Oléron, France – La situation dramatique dans les Ehpad français, telle qu’elle nous a été présentée dans les médias, n’est heureusement pas représentative de l’ensemble de établissements pour personnes âgées. À l’image de ceux dépendant de l’hôpital de l'île d'Oléron en Charente-Maritime (17) qui certes, sont situés dans une région peu touchée par l’épidémie de COVID-19, mais ont également bénéficié de mesures de protection strictes (avant même le début du confinement) sur les conseils avisés d’un médecin retraité particulièrement bien informé. Résultat : les résidents n’ont pas été touchés par le virus depuis le début de l’épidémie.
Nouvelle-Aquitaine : une des régions les moins impactées par le coronavirus
Les chiffres des décès en Ehpad font froid dans le dos. Longtemps absents des décomptes officiels, les décès liés au COVID-19 dans ce type d’établissements ont révélé une surmortalité due à l’épidémie. Chaque soir, le triste décompte de la Direction générale de la santé (DGS) dresse le même constat : plus d’un tiers des décès liés au COVID-19 a lieu dans les Ehpad [1].

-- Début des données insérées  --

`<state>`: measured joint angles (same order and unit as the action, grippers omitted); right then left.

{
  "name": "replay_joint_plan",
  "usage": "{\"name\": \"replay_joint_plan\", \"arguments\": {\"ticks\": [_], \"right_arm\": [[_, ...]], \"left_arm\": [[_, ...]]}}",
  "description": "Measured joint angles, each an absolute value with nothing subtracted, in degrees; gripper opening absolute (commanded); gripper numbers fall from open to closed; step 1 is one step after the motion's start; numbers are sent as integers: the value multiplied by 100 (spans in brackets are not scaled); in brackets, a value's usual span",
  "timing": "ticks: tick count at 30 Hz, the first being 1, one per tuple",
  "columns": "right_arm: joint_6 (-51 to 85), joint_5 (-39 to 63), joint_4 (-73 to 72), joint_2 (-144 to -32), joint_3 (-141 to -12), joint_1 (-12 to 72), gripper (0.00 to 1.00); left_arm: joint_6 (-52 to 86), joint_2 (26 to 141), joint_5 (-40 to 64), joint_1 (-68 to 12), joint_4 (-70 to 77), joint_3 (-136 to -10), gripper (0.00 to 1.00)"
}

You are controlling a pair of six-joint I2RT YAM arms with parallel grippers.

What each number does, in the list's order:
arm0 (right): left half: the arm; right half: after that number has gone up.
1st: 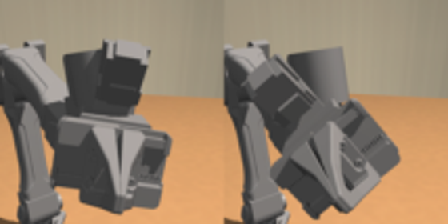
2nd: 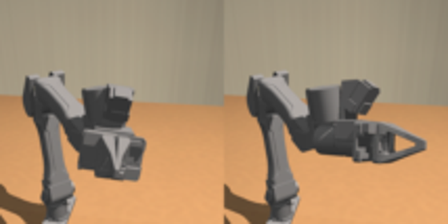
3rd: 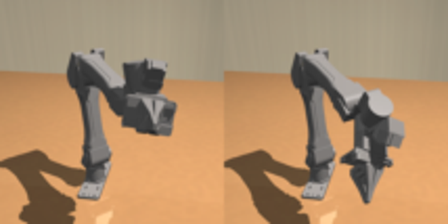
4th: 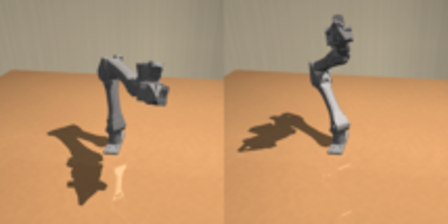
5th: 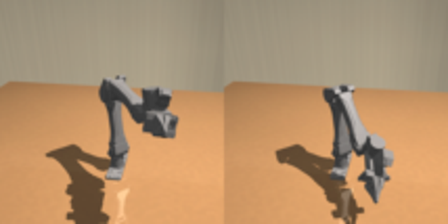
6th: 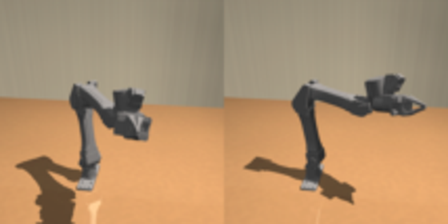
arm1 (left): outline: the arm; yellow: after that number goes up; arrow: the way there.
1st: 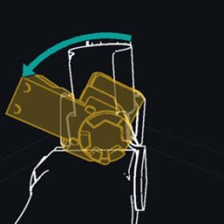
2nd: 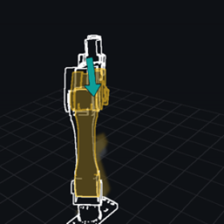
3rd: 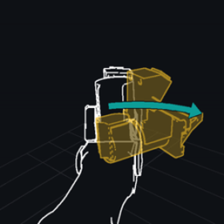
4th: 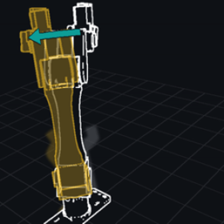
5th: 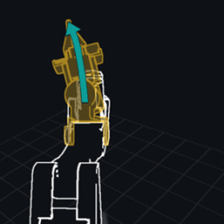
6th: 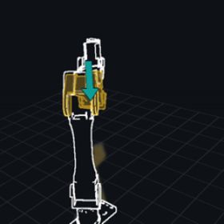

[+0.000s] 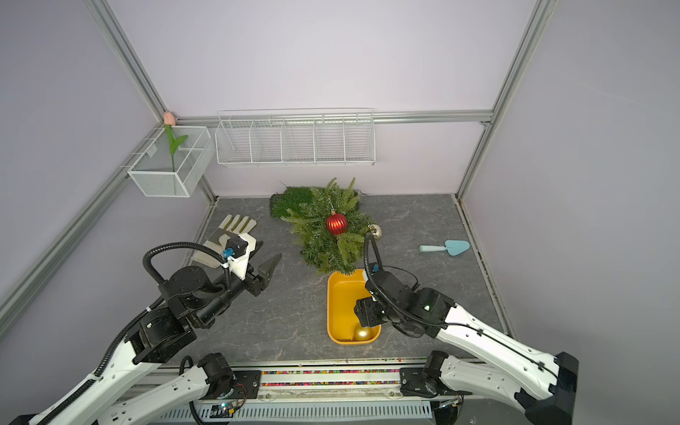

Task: Decorate the small christmas tree with ornaments
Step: Pick up an ornament from the container.

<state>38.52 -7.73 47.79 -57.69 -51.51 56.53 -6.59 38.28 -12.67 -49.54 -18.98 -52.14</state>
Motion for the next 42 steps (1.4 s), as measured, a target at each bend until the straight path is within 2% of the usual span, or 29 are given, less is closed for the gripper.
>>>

Si l’Île-de-France est particulièrement touchée (la quasi-totalité des 700 Ehpad de la région a au moins un cas déclaré de COVID-19), d’autres régions sont plus épargnées. À l’image de la Nouvelle-Aquitaine qui est l’une des moins impactées par le coronavirus grâce à un effet conjugué, selon l’Agence régionale de santé (ARS) : « une faible circulation du virus au moment de la décision de confinement et un strict respect de celui-ci ». Selon une étude récente de l'Institut Pasteur, ce sera d’ailleurs la région la moins touchée par le COVID-19 au 11 mai (à peine 1,4% de ses habitants, contre 5,7% pour la moyenne nationale et 12,3% pour l’Île-de-France).
Par ailleurs, les Ehpad de la région sont peu touchés par l’épidémie : seuls 18,2% d’entre eux [2] sont actuellement concernés par une situation de COVID-19 confirmée ou suspectée (résidents et personnel), selon les derniers chiffres de l’ARS Nouvelle-Aquitaine (27 avril). Une proportion nettement inférieure à la région parisienne.

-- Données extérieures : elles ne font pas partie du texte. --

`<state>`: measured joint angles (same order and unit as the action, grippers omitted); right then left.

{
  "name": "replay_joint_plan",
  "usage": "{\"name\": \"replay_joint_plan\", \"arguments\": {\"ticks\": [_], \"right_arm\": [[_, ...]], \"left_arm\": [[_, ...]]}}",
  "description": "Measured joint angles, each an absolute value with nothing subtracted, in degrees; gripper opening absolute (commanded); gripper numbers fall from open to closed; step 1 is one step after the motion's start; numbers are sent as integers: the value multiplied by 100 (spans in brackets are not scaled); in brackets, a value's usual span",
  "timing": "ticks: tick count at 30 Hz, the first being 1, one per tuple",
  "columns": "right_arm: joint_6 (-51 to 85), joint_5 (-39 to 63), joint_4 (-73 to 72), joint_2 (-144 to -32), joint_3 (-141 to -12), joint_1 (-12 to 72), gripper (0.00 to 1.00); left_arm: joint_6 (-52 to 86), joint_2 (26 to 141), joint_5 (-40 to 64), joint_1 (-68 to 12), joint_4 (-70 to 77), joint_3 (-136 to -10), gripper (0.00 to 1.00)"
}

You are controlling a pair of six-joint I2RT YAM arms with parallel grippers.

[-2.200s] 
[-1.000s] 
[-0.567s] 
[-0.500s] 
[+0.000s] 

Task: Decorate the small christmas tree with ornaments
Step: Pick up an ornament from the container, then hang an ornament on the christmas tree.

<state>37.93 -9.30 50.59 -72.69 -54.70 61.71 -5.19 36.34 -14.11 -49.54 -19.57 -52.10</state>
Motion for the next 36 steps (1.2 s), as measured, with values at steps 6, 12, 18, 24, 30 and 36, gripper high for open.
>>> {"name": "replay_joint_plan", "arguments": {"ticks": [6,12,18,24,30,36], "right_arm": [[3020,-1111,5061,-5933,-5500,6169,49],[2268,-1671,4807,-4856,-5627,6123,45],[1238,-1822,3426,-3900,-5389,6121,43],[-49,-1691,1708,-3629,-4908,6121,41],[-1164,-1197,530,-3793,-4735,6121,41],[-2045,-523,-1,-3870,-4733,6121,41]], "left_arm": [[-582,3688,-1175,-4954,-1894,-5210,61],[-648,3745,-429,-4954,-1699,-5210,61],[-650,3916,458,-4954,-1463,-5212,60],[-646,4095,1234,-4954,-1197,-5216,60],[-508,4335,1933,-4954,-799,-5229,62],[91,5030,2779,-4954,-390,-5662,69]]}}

- le 7 mai, le nombre de décès en France s'élevait à 25 987, dont 9 601 dans les Ehpad.
- soit 164 Ehpad sur un total de 898 Ehpad en Nouvelle-Aquitaine.
Aucun cas sur l’Ile d’Oléron
Si le virus a moins circulé dans cette région, l’absence de contamination dans les Ehpad d’Oléron tient aussi à la mise en place de mesures particulièrement prudentes et avisées grâce à une forte anticipation (et à la bonne intuition) d’un médecin de l’île.
« On a mis très tôt des barrières très strictes pour ne pas introduire le loup dans la bergerie. Avant même le début du confinement, on a demandé à tout le personnel de l’établissement de mettre des masques. On prenait aussi leur température de manière aléatoire à leur arrivée le matin », témoigne le Dr Jean-Pierre Hostein, l’un des deux médecins de l’hôpital de l'île d'Oléron qui gère deux Ehpad, l’un sur le site de Saint-Pierre d'Oléron et l’autre à Saint-Georges d'Oléron.
Puis, quand le confinement a démarré, les contrôles de température sont devenus « rigoureusement systématiques. On exigeait aussi du personnel qu’il se lave les mains devant nous, avant de le soumettre à un petit interrogatoire (nez qui coule, toux éventuelle, etc.) », poursuit le médecin. Ces mesures de précaution précoces ont permis de limiter drastiquement le nombre de cas dans les établissements. En effet, aucun résident n’a été infecté depuis le début de l’épidémie dans les deux Ehpad (environ 160 lits au total), tandis que deux cas suspects – des soignants dont la température était supérieure à 38°C – ont été mis en quatorzaine.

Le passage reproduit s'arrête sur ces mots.